### DATASET EXCERPTS ###

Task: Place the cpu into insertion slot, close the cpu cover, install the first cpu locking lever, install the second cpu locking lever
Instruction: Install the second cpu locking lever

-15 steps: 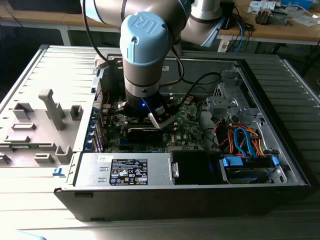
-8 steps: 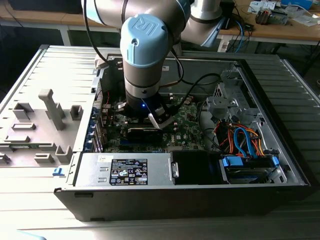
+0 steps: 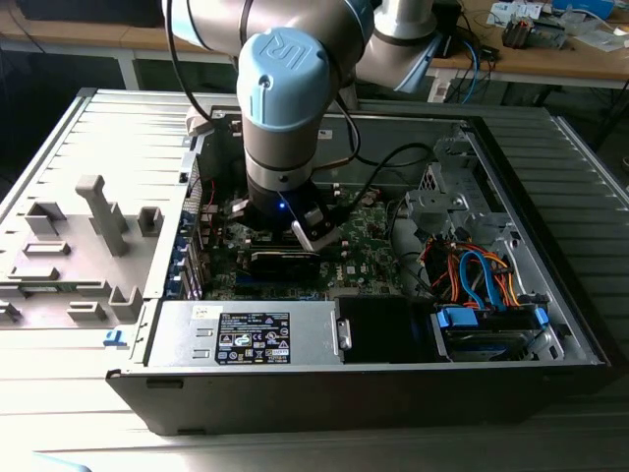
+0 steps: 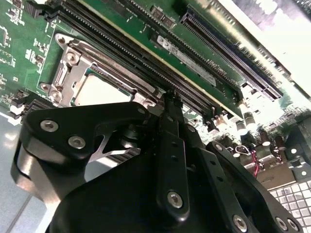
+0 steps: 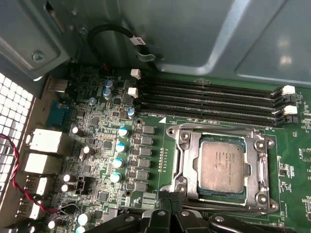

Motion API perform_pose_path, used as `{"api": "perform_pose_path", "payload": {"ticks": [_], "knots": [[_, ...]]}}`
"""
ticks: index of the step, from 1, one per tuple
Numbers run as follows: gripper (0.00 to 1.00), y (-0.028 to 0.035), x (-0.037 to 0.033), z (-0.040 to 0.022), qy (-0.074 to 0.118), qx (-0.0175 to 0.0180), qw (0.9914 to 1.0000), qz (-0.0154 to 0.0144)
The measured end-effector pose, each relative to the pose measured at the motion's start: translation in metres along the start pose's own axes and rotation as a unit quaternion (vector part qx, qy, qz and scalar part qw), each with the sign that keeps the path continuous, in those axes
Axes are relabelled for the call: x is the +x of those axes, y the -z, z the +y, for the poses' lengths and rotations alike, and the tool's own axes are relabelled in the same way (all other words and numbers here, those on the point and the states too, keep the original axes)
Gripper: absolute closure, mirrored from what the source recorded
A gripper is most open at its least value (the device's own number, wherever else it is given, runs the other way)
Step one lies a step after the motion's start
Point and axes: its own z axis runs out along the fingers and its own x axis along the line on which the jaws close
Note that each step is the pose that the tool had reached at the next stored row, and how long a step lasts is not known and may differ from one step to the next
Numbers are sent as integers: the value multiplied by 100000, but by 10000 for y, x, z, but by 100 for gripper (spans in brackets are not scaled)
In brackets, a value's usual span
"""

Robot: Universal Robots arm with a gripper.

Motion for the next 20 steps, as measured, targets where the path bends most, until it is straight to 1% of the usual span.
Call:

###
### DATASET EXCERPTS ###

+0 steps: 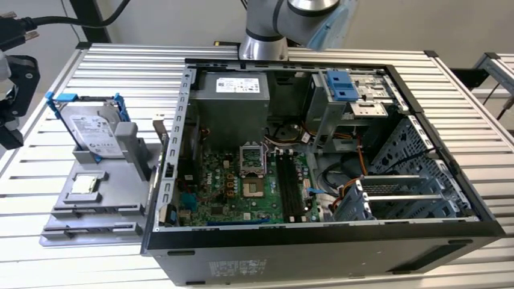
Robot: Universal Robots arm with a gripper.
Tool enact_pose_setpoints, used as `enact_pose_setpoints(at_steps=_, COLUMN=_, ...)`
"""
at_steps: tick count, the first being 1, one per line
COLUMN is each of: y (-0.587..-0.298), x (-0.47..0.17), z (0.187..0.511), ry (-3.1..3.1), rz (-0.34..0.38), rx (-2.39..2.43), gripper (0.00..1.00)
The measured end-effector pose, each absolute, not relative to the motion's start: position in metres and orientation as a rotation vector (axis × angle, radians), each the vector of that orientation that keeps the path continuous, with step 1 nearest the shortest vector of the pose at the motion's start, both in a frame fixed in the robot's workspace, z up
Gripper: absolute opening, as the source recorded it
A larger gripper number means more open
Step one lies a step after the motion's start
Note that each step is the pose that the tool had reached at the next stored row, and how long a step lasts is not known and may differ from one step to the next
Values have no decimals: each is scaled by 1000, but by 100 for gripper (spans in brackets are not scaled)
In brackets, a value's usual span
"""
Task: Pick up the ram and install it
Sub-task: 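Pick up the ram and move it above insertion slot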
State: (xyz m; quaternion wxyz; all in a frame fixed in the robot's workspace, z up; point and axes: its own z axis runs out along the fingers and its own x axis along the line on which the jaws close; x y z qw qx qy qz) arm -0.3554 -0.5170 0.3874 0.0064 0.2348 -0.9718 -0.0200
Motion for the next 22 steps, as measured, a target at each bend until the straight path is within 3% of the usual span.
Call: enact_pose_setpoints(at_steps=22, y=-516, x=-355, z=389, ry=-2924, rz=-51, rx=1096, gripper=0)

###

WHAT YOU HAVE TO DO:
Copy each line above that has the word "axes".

TASK OUTPUT:
The measured end-effector pose, each relative to the pose measured at the motion's start: translation in metres along the start pose's own axes and rotation as a unit quaternion (vector part qx, qy, qz and scalar part qw), each with the sign that keeps the path continuous, in those axes
Axes are relabelled for the call: x is the +x of those axes, y the -z, z the +y, for the poses' lengths and rotations alike, and the tool's own axes are relabelled in the same way (all other words and numbers here, those on the point and the states too, keep the original axes)
Point and axes: its own z axis runs out along the fingers and its own x axis along the line on which the jaws close
State: (xyz m; quaternion wxyz; all in a frame fixed in the robot's workspace, z up; point and axes: its own z axis runs out along the fingers and its own x axis along the line on which the jaws close; x y z qw qx qy qz) arm -0.3554 -0.5170 0.3874 0.0064 0.2348 -0.9718 -0.0200

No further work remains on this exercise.